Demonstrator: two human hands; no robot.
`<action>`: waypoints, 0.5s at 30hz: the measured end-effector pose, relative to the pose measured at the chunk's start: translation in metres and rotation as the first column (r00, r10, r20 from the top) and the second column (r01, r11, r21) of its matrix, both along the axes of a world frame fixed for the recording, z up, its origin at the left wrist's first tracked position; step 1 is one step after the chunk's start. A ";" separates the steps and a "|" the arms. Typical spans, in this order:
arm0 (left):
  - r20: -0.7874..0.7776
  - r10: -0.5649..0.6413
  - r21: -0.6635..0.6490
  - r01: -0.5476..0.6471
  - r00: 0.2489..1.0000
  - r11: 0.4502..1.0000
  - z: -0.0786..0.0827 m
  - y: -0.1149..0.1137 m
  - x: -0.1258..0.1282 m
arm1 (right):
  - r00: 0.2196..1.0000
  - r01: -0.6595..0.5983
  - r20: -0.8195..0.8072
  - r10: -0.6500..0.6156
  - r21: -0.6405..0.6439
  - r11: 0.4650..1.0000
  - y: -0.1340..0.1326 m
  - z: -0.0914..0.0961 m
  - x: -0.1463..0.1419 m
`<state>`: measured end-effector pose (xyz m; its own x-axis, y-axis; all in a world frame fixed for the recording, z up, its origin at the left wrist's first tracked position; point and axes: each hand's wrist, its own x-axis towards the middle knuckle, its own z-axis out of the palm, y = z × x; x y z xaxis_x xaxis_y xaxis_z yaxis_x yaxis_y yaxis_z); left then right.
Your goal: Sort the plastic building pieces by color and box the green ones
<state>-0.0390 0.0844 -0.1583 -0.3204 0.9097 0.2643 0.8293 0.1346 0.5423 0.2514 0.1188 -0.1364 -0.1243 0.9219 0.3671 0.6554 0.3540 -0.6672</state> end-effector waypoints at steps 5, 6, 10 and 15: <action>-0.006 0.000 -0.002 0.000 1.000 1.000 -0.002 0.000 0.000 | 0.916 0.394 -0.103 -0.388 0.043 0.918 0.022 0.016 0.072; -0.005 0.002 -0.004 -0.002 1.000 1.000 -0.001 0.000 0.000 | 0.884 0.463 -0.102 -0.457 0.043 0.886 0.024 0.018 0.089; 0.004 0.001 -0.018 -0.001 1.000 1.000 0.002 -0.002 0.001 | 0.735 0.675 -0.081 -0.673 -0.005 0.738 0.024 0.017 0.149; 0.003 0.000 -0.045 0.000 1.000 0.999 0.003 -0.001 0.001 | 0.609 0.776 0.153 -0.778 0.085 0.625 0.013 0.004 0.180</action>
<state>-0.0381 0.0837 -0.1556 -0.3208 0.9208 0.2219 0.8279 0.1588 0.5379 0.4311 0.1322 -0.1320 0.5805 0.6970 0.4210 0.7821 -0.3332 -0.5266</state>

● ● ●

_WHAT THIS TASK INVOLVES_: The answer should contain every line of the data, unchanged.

_SOLUTION TO THIS PROBLEM_:
Demonstrator: two human hands; no robot.
`<action>`: waypoints, 0.5s at 30hz: the measured end-effector pose, relative to the pose measured at the chunk's start: translation in metres and rotation as the first column (r00, r10, r20 from the top) and the second column (r01, r11, r21) of its matrix, both along the axes of a world frame fixed for the recording, z up, its origin at the left wrist's first tracked position; step 1 is one step after the chunk's start. A ";" separates the steps and a "|" the arms. Typical spans, in this order:
arm0 (left):
  - r20: -0.7874..0.7776
  - r10: -0.5649..0.6413
  - r21: -0.6635..0.6490
  - r01: -0.5476..0.6471
  - r00: 0.2489..1.0000
  - r11: 0.4502..1.0000
  - z: -0.0786..0.0827 m
  - y: -0.1149..0.1137 m
  - x: -0.1258..0.1282 m
arm1 (right):
  - r00: 0.2196..1.0000
  - r01: -0.6595..0.5983
  - r20: -0.8195..0.8072
  - r10: -0.6500..0.6156
  - r21: -0.6405..0.6439
  - r11: 0.4650..1.0000
  - y: -0.1340..0.1326 m
  - z: -0.0914..0.0961 m
  - x: -0.1463..0.1419 m
`<state>`: measured end-effector pose (xyz m; its own x-axis, y-axis; all in a world frame fixed for the recording, z up, its origin at the left wrist's first tracked position; point and axes: each hand's wrist, its own x-axis towards the middle knuckle, its own z-axis out of the palm, y = z × x; x y z xaxis_x xaxis_y xaxis_z yaxis_x yaxis_y yaxis_z); left then right.
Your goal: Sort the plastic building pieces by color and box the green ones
<state>-0.0390 0.0844 -0.1583 -0.3204 0.9097 0.2643 0.8293 0.1346 0.5423 0.2514 0.1188 -0.1364 -0.1243 0.9219 0.3671 0.6554 0.3540 -0.6672</state> end-effector waypoints at steps 5, 6, 10 and 15: <action>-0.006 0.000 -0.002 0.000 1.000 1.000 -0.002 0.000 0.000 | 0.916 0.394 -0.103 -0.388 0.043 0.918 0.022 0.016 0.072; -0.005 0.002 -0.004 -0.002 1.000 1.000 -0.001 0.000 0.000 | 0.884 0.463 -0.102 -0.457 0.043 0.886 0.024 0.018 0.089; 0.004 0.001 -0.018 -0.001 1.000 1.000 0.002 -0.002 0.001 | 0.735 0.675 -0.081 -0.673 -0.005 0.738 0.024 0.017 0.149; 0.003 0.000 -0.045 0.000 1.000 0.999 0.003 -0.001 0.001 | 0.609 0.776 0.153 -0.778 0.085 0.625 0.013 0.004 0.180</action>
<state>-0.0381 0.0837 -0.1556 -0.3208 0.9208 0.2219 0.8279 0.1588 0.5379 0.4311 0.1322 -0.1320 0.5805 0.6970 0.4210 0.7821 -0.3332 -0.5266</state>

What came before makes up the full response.